Goal of the exercise – Lines in the listing below that contain the string "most" are to be found and copied.

***** Given data

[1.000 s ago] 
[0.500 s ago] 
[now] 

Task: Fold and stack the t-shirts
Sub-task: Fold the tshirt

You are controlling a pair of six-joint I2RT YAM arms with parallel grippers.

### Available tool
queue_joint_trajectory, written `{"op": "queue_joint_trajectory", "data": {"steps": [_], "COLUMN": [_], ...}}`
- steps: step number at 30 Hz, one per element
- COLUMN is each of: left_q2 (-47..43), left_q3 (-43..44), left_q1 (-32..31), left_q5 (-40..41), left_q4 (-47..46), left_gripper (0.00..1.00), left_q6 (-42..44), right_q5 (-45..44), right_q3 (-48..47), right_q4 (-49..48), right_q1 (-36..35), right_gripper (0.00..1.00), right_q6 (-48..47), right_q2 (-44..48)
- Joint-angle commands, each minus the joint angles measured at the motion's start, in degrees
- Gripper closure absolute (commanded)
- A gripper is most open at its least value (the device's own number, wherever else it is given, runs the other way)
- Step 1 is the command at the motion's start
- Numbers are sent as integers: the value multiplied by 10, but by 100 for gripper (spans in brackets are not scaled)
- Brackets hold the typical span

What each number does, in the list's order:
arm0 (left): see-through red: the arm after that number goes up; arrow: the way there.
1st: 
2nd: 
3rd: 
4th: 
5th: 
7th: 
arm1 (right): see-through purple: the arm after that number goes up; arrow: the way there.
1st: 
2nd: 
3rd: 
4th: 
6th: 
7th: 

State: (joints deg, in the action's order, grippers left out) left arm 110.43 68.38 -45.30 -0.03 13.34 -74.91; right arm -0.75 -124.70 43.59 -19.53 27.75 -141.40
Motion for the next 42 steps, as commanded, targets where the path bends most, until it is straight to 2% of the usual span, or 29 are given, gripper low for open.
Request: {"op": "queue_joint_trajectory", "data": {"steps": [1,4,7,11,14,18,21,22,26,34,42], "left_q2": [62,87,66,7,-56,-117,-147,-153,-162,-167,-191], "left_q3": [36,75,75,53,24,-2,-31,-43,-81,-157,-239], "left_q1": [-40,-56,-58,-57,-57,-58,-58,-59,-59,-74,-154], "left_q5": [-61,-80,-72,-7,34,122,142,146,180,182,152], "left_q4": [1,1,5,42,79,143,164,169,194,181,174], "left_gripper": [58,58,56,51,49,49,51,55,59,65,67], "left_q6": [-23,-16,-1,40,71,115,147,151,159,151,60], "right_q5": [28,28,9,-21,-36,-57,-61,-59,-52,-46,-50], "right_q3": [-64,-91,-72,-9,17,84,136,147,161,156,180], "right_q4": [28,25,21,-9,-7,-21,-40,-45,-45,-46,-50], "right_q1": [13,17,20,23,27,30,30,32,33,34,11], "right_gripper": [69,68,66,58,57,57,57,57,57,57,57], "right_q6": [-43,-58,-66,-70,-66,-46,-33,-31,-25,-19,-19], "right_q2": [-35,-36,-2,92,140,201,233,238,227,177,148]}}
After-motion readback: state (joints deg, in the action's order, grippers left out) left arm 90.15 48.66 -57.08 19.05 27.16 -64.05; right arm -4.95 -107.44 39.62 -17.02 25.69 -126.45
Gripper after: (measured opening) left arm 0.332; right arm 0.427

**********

Answer to this task –
- A gripper is most open at its least value (the device's own number, wherever else it is given, runs the other way)
Motion for the next 42 steps, as commanded, targets where the path bends most, until it is straight to 2% of the usual span, or 29 are given, gripper low for open.

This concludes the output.